§ Task to complete: The answer must be the full listing, repeated word for word.

§ Raw data:
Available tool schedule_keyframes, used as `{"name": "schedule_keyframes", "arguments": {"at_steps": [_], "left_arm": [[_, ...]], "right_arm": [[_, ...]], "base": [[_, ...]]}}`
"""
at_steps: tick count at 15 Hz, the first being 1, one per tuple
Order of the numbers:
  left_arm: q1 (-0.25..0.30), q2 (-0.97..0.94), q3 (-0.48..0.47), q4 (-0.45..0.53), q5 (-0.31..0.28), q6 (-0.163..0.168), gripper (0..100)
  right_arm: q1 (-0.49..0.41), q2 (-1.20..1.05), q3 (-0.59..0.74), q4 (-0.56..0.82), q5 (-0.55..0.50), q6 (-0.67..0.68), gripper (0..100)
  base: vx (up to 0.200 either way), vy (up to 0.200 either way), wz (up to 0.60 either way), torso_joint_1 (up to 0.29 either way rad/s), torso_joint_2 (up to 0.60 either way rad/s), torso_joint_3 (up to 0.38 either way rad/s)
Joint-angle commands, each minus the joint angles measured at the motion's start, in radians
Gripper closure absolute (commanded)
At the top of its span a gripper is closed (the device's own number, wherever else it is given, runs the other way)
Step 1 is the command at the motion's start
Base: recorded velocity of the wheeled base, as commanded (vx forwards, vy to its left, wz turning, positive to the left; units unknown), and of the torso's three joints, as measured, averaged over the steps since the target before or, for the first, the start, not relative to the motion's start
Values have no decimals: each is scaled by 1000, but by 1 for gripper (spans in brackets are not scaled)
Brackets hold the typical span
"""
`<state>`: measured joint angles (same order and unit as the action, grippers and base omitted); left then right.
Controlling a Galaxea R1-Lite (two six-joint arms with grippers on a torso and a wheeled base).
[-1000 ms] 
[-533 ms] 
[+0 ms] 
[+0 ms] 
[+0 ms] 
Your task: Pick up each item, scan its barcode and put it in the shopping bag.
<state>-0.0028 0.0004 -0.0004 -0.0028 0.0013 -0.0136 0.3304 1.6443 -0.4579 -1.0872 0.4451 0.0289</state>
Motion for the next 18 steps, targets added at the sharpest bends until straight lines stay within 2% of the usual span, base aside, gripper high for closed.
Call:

§ Task solution:
Available tool schedule_keyframes, used as `{"name": "schedule_keyframes", "arguments": {"at_steps": [_], "left_arm": [[_, ...]], "right_arm": [[_, ...]], "base": [[_, ...]]}}`
"""
at_steps: tick count at 15 Hz, the first being 1, one per tuple
Order of the numbers:
  left_arm: q1 (-0.25..0.30), q2 (-0.97..0.94), q3 (-0.48..0.47), q4 (-0.45..0.53), q5 (-0.31..0.28), q6 (-0.163..0.168), gripper (0..100)
  right_arm: q1 (-0.49..0.41), q2 (-1.20..1.05), q3 (-0.59..0.74), q4 (-0.56..0.82), q5 (-0.55..0.50), q6 (-0.67..0.68), gripper (0..100)
  base: vx (up to 0.200 either way), vy (up to 0.200 either way), wz (up to 0.60 either way), torso_joint_1 (up to 0.29 either way rad/s), torso_joint_2 (up to 0.60 either way rad/s), torso_joint_3 (up to 0.38 either way rad/s)
Joint-angle commands, each minus the joint angles measured at the motion's start, in radians
Gripper closure absolute (commanded)
At the top of its span a gripper is closed (the device's own number, wherever else it is given, runs the other way)
Step 1 is the command at the motion's start
Base: recorded velocity of the wheeled base, as commanded (vx forwards, vy to its left, wz turning, positive to the left; units unknown), and of the torso's three joints, as measured, averaged over the steps since the target before or, for the first, the start, not relative to the motion's start
Values have no decimals: each is scaled by 1000, but by 1 for gripper (spans in brackets are not scaled)
Brackets hold the typical span
"""
`<state>`: measured joint angles (same order and unit as the action, grippers and base omitted); left then right.
Controlling a Galaxea R1-Lite (two six-joint arms with grippers on a torso and a wheeled base).
[-1000 ms] 
[-533 ms] 
[+0 ms] 
[+0 ms] 
[+0 ms] 
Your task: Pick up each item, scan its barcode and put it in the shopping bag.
<state>-0.0028 0.0004 -0.0004 -0.0028 0.0013 -0.0136 0.3304 1.6443 -0.4579 -1.0872 0.4451 0.0289</state>
Motion for the next 18 steps, targets added at the sharpest bends until straight lines stay within 2% of the usual span, base aside, gripper high for closed.
Call:

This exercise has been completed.